The U.S. Department of Health and Human Services (HHS) announced on Feb 10. it will acquire 600,000 treatment courses of bebtelovimab, a new monoclonal antibody (mAb) treatment that data shows works against the Omicron variant. The new mAB treatment is manufactured by Eli Lilly and Company, and if it receives emergency use authorization (EUA) by the U.S. Food and Drug Administration, HHS will make the treatment available to states free of charge.
HHS would receive approximately 300,000 treatment courses of this monoclonal antibody in February and approximately 300,000 treatment courses in March. Recently, it was determined that data shows that two monoclonal antibody treatments – one made by Lilly (bamlanivimab/etesevimab), and one made by Regeneron (REGEN-COV) – are highly unlikely to work against Omicron, which currently is estimated to make up about 100 percent of all COVID-19 cases in the U.S. Early data suggests that this new product by Lilly has activity against both Omicron and the BA.2 Omicron subvariant.

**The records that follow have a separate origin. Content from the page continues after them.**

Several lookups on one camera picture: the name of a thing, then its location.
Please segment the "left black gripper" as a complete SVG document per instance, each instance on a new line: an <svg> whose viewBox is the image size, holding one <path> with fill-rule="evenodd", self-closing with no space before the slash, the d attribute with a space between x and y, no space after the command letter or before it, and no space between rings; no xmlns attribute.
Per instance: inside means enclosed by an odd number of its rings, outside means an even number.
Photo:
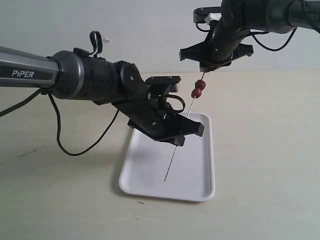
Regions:
<svg viewBox="0 0 320 240"><path fill-rule="evenodd" d="M183 147L185 136L202 137L204 125L180 115L186 107L184 100L173 94L166 99L142 97L119 98L113 106L129 118L128 125L154 141Z"/></svg>

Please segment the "left grey black robot arm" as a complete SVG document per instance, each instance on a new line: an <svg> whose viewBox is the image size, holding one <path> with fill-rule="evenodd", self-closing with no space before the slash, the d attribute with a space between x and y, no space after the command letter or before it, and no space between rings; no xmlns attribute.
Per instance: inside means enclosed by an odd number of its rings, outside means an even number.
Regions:
<svg viewBox="0 0 320 240"><path fill-rule="evenodd" d="M187 135L200 137L205 128L167 102L177 97L180 80L179 76L143 80L135 64L108 62L79 48L51 57L0 49L1 86L48 89L58 99L111 104L128 117L131 128L181 147Z"/></svg>

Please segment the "right grey black robot arm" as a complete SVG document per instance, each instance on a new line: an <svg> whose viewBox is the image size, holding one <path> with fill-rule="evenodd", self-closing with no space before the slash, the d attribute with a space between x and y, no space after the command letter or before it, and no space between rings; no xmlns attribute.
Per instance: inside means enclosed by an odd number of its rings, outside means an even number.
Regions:
<svg viewBox="0 0 320 240"><path fill-rule="evenodd" d="M179 51L179 58L199 63L204 73L228 67L254 53L242 41L268 33L293 33L297 28L320 30L318 0L223 0L220 6L193 11L196 25L207 24L204 41Z"/></svg>

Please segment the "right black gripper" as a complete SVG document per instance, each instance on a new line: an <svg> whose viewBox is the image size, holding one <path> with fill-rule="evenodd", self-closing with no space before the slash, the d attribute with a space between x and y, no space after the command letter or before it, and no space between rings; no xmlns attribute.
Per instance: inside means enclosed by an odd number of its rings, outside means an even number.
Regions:
<svg viewBox="0 0 320 240"><path fill-rule="evenodd" d="M237 59L254 53L252 45L242 44L248 28L227 27L223 22L212 26L204 41L179 51L179 58L199 63L203 73L229 67Z"/></svg>

“If authorized by FDA, this purchase will add an additional 600,000 courses of treatment to our nation’s ‘medicine cabinet’ that could help prevent severe outcomes for Americans who do get sick with COVID-19.,” noted HHS Secretary Xavier Becerra. “Our top priority is preventing people from getting sick in the first place, which is why it is critical that Americans continue to get vaccinated and get their booster shot as soon as they’re eligible.”
The contract also includes a future option for 500,000 more doses and was awarded as a result of collaboration between the HHS Office of the Assistant Secretary for Preparedness and Response (ASPR) and the Department of Defense Joint Program Executive Office for Chemical, Biological, Radiological and Nuclear Defense (JPEO-CBRND).